Collected data entries
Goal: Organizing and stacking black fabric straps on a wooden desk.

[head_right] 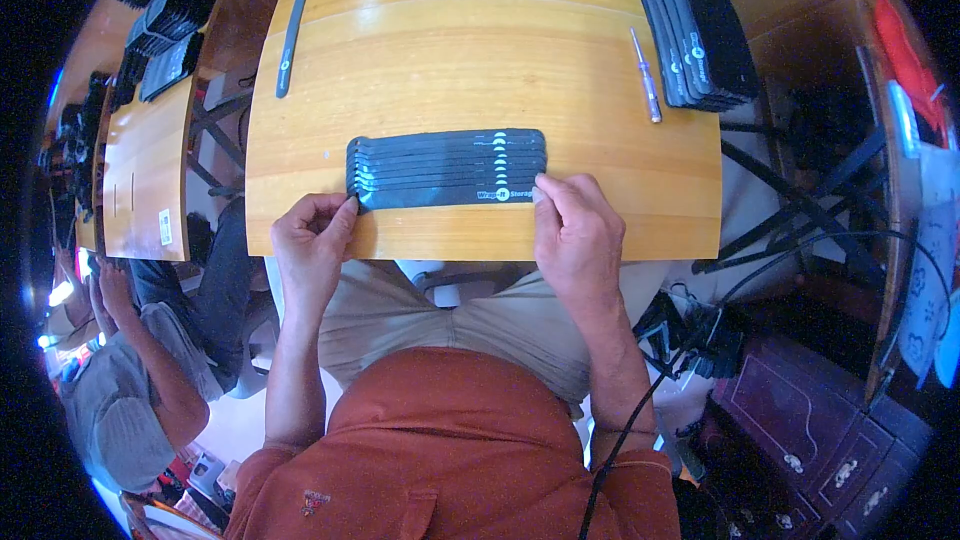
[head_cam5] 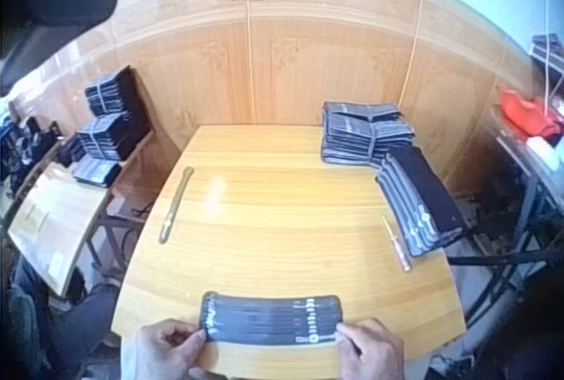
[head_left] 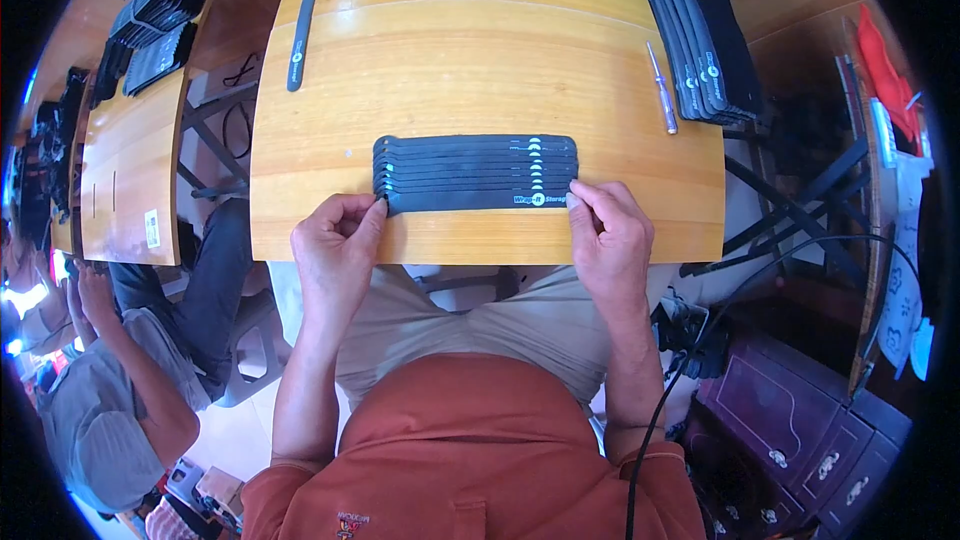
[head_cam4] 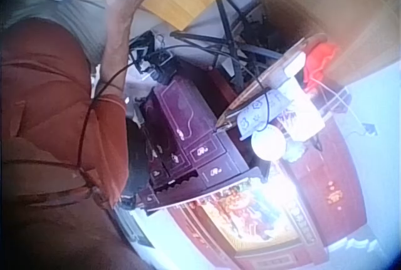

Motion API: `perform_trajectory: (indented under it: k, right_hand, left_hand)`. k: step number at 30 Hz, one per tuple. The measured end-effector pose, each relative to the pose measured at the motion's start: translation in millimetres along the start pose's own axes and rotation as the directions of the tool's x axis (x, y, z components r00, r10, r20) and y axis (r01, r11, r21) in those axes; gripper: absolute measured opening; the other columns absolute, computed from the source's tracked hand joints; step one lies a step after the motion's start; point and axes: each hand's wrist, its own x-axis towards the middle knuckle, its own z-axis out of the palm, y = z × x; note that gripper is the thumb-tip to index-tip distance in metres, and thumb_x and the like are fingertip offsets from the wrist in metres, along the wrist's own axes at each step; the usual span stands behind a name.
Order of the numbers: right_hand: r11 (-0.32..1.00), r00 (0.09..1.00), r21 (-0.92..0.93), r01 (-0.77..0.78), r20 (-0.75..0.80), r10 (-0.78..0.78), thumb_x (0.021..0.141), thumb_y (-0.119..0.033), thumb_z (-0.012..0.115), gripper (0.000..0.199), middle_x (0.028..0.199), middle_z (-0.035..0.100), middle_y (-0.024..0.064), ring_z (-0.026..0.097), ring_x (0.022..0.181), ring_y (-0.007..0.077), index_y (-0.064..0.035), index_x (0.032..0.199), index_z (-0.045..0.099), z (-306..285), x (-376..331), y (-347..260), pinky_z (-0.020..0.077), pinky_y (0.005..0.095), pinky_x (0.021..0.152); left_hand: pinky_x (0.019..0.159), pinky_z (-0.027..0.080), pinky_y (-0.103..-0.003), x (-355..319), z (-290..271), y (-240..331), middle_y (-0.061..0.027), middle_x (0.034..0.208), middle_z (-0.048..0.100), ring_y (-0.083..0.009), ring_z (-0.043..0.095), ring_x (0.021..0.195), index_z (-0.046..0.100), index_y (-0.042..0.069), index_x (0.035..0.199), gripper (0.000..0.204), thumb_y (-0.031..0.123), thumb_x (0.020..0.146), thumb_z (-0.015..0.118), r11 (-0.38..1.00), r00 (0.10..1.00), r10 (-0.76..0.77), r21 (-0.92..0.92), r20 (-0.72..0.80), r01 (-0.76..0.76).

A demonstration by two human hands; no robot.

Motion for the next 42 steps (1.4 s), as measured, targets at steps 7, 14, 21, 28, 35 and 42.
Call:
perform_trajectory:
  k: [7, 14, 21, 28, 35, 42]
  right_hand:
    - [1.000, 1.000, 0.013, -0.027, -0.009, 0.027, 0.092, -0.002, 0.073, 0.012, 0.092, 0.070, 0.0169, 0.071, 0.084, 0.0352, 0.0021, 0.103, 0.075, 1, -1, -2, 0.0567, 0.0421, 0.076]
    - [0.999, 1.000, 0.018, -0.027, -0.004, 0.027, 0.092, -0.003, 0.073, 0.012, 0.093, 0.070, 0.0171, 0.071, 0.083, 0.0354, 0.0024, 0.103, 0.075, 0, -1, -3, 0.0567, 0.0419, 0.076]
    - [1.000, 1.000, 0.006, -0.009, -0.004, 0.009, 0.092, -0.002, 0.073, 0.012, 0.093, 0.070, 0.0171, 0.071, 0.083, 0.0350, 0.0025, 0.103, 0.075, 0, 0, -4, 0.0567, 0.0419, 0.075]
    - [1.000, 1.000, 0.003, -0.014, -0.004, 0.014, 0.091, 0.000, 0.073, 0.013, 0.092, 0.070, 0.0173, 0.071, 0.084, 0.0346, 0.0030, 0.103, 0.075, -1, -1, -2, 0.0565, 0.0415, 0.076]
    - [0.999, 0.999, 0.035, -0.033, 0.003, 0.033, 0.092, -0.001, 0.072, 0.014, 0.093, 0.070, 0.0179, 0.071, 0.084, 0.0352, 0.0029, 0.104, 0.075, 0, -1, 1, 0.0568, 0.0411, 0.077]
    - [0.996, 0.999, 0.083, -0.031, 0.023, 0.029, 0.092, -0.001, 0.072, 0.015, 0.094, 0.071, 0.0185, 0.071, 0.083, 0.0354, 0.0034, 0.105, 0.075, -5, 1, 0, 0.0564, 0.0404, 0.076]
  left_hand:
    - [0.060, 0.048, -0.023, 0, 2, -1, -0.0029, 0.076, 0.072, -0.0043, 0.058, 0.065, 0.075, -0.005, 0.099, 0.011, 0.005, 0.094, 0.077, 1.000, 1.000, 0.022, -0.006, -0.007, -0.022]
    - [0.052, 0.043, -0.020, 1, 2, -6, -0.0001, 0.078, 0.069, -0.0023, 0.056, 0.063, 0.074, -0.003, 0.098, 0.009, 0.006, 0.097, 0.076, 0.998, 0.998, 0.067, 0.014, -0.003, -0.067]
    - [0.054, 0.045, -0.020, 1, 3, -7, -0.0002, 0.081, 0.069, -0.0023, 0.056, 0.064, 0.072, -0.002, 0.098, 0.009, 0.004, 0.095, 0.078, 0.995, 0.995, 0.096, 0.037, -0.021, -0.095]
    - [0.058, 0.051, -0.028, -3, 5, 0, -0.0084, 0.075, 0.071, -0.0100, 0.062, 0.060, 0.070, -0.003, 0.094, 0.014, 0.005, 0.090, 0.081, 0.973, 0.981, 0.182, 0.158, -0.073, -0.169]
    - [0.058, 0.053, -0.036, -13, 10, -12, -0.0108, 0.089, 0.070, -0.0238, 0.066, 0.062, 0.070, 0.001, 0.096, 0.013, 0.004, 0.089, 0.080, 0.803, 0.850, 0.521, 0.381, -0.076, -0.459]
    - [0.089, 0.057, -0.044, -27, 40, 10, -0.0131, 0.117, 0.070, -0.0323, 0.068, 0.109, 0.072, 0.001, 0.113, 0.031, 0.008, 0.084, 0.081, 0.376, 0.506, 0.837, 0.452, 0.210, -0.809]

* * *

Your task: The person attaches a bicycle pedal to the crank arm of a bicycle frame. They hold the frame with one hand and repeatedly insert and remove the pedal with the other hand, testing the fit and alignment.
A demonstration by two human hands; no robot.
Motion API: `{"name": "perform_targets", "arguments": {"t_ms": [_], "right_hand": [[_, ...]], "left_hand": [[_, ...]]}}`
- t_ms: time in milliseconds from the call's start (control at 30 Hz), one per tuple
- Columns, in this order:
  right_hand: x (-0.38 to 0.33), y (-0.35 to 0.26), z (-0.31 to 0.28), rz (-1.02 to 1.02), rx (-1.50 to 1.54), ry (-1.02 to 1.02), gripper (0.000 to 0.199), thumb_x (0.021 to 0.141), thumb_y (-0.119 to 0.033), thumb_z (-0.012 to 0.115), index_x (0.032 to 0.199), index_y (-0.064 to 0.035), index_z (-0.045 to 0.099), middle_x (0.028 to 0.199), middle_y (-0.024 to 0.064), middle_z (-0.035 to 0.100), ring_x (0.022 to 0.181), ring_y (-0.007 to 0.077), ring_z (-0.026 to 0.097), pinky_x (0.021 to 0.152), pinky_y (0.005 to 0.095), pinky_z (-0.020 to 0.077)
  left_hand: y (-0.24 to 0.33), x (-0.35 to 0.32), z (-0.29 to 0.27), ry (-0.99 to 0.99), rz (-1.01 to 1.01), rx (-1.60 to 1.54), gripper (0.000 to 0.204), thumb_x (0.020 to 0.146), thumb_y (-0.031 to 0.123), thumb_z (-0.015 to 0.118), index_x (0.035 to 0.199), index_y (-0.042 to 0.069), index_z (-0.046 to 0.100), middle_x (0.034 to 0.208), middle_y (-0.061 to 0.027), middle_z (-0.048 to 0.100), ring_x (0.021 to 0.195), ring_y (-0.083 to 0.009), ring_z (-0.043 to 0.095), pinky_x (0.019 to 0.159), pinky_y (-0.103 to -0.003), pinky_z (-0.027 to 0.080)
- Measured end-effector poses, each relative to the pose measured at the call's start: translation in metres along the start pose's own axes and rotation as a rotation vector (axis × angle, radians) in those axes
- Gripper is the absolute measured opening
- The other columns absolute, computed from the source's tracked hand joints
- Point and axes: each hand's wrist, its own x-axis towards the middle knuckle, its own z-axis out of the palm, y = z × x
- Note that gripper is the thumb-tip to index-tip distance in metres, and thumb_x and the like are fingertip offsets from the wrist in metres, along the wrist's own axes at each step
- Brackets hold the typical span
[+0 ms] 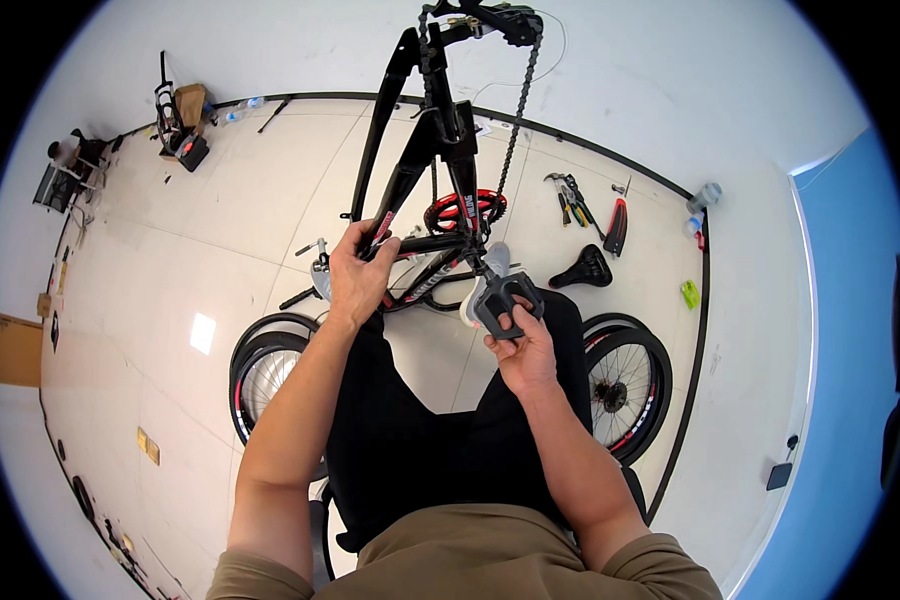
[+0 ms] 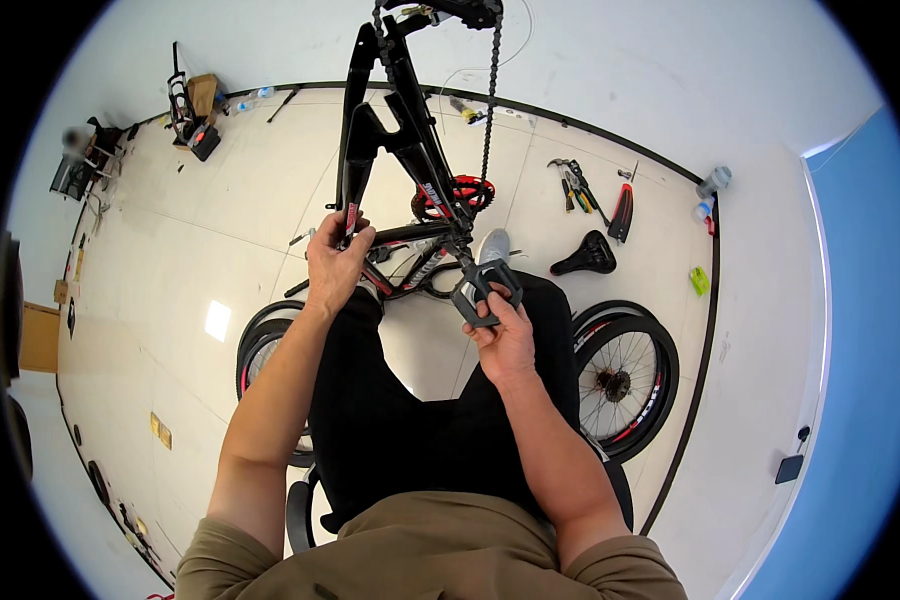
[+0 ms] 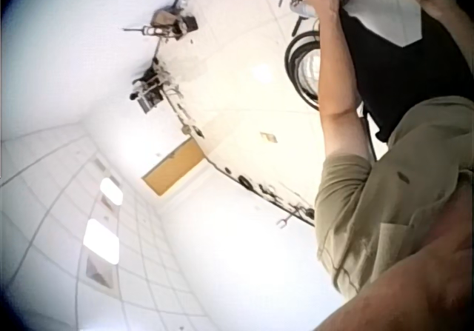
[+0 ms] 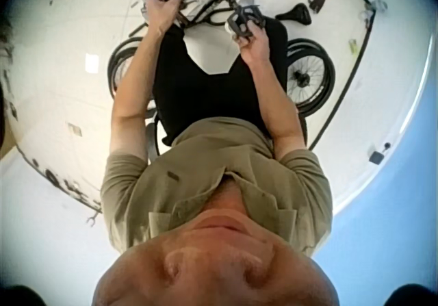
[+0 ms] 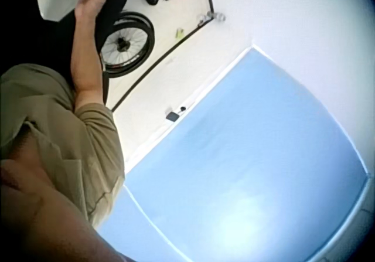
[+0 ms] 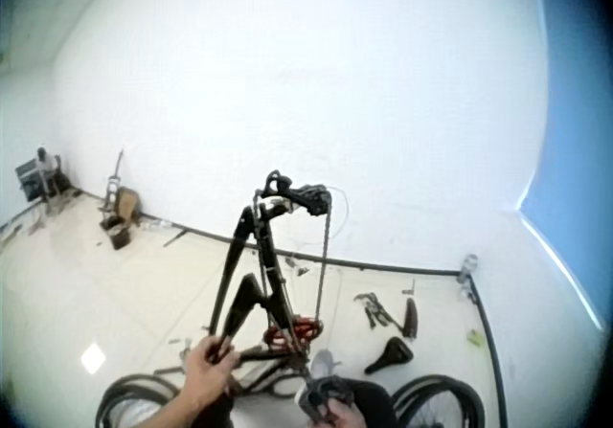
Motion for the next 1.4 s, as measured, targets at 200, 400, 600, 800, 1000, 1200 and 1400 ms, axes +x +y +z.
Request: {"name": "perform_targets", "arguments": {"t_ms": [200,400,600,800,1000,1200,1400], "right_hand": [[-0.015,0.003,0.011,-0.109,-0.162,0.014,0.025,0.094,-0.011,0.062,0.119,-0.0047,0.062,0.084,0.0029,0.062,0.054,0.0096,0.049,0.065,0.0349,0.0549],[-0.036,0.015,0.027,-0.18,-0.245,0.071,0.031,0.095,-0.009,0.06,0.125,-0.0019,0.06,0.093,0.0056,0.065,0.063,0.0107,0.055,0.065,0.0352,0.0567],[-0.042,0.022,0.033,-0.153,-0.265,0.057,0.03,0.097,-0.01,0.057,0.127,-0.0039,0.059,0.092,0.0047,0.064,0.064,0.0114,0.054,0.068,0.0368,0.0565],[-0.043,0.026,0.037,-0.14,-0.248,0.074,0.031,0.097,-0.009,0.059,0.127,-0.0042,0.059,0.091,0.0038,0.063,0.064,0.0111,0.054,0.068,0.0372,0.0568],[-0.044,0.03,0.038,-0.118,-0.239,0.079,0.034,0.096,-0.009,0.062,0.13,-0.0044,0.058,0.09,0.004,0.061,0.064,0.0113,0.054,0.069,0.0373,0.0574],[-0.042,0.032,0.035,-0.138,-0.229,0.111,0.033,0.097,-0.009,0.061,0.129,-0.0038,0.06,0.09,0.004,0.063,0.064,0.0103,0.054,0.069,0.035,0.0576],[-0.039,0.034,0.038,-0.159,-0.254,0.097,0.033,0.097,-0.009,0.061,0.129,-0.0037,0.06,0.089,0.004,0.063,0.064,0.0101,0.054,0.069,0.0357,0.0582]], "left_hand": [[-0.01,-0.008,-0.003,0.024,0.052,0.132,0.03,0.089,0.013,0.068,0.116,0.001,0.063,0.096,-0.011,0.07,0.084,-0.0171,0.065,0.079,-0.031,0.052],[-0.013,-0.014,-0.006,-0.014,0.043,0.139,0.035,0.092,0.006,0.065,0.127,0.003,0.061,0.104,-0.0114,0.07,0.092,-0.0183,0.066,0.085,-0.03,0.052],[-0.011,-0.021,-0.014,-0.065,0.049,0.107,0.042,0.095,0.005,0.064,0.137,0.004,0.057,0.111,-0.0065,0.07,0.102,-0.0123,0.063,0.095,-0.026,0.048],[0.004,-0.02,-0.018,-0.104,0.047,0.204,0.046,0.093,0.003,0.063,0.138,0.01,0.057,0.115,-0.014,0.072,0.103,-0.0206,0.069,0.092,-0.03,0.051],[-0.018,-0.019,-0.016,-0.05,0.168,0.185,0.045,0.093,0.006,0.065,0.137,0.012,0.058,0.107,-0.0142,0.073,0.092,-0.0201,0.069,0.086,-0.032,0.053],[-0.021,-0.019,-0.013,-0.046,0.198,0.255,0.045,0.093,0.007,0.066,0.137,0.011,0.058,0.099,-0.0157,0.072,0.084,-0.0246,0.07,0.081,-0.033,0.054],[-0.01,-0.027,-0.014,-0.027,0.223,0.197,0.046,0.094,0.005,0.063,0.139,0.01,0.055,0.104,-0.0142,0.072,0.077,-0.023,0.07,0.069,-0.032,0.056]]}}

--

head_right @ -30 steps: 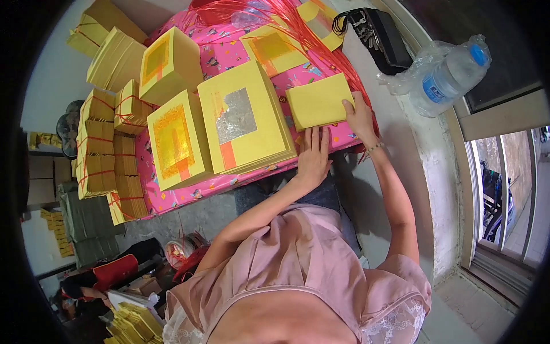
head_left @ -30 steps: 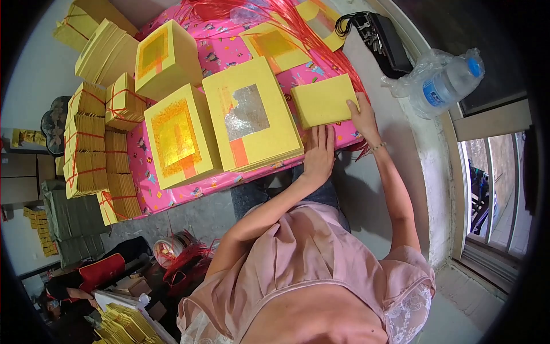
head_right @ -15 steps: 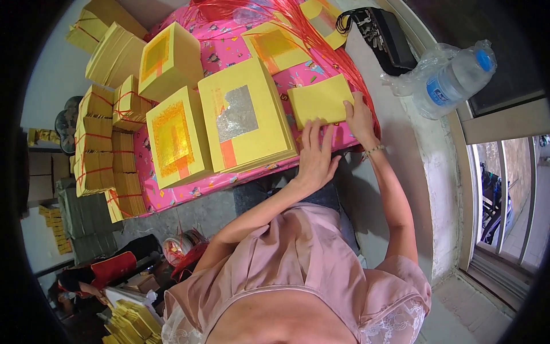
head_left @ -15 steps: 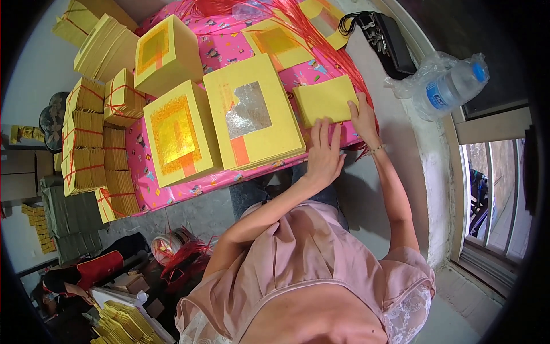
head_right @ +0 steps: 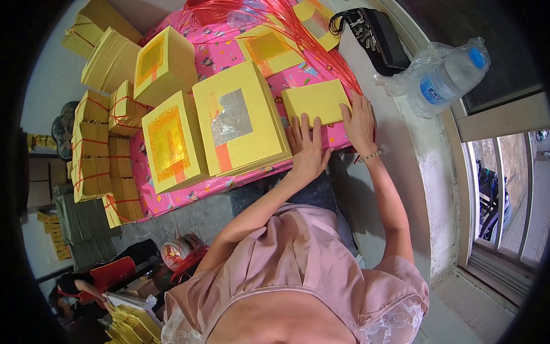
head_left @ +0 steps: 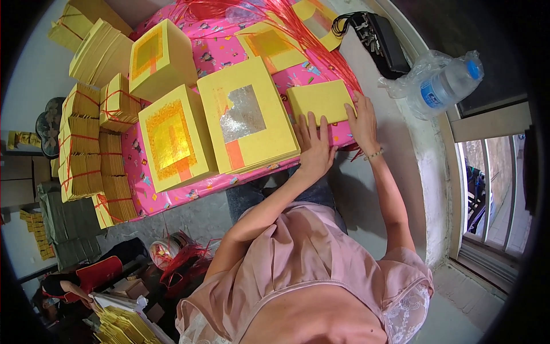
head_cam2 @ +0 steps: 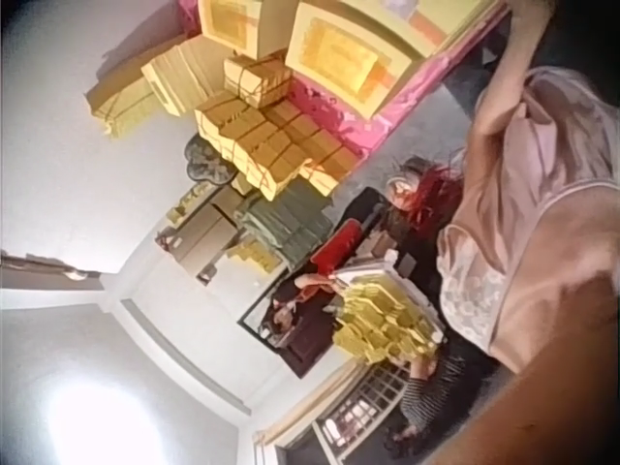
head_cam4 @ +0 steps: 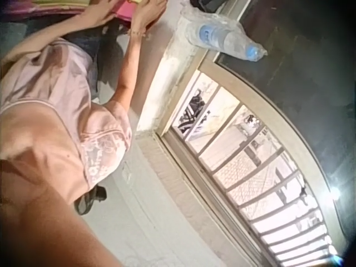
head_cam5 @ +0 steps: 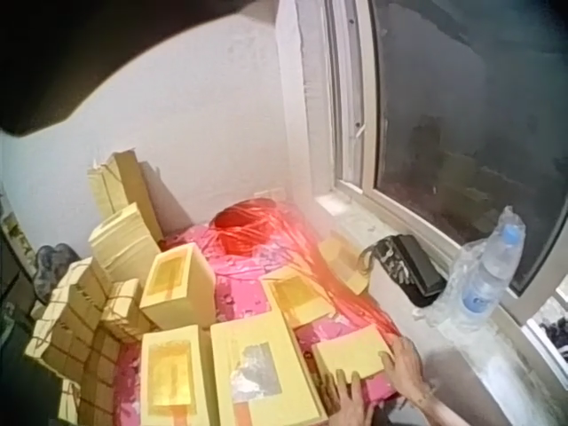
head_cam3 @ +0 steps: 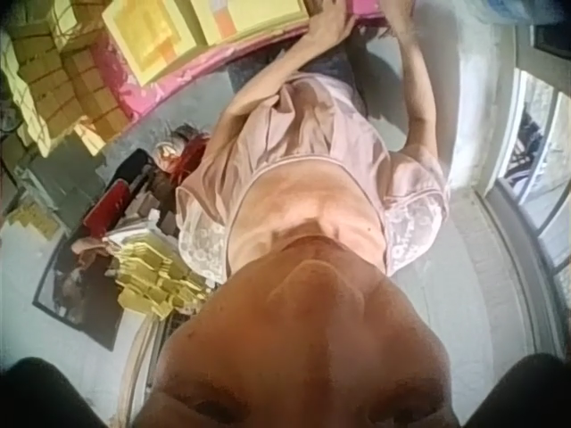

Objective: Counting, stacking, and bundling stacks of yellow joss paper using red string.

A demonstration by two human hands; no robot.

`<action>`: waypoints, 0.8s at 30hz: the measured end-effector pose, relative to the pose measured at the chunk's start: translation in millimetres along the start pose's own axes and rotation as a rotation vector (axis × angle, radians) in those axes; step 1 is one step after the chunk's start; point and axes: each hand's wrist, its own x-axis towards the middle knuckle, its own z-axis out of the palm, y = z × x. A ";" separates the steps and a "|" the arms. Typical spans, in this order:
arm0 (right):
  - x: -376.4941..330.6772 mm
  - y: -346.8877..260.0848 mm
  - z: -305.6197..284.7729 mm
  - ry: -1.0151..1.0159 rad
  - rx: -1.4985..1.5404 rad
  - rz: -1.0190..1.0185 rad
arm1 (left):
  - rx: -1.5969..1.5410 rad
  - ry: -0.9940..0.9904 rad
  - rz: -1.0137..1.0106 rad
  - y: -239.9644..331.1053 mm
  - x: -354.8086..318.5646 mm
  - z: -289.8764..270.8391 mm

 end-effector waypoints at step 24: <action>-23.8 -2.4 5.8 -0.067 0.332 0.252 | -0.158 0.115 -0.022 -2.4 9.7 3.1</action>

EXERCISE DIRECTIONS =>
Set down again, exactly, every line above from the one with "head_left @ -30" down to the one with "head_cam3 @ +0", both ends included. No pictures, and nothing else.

SOLUTION BELOW =>
head_left @ -30 steps: 
head_right @ -15 steps: 
head_left @ -15 steps: 
head_right @ +0 steps: 
head_left @ +0 steps: 
head_cam2 @ +0 steps: 
head_cam4 @ +0 steps: 
head_cam5 @ +0 steps: 
head_cam3 @ +0 steps: 

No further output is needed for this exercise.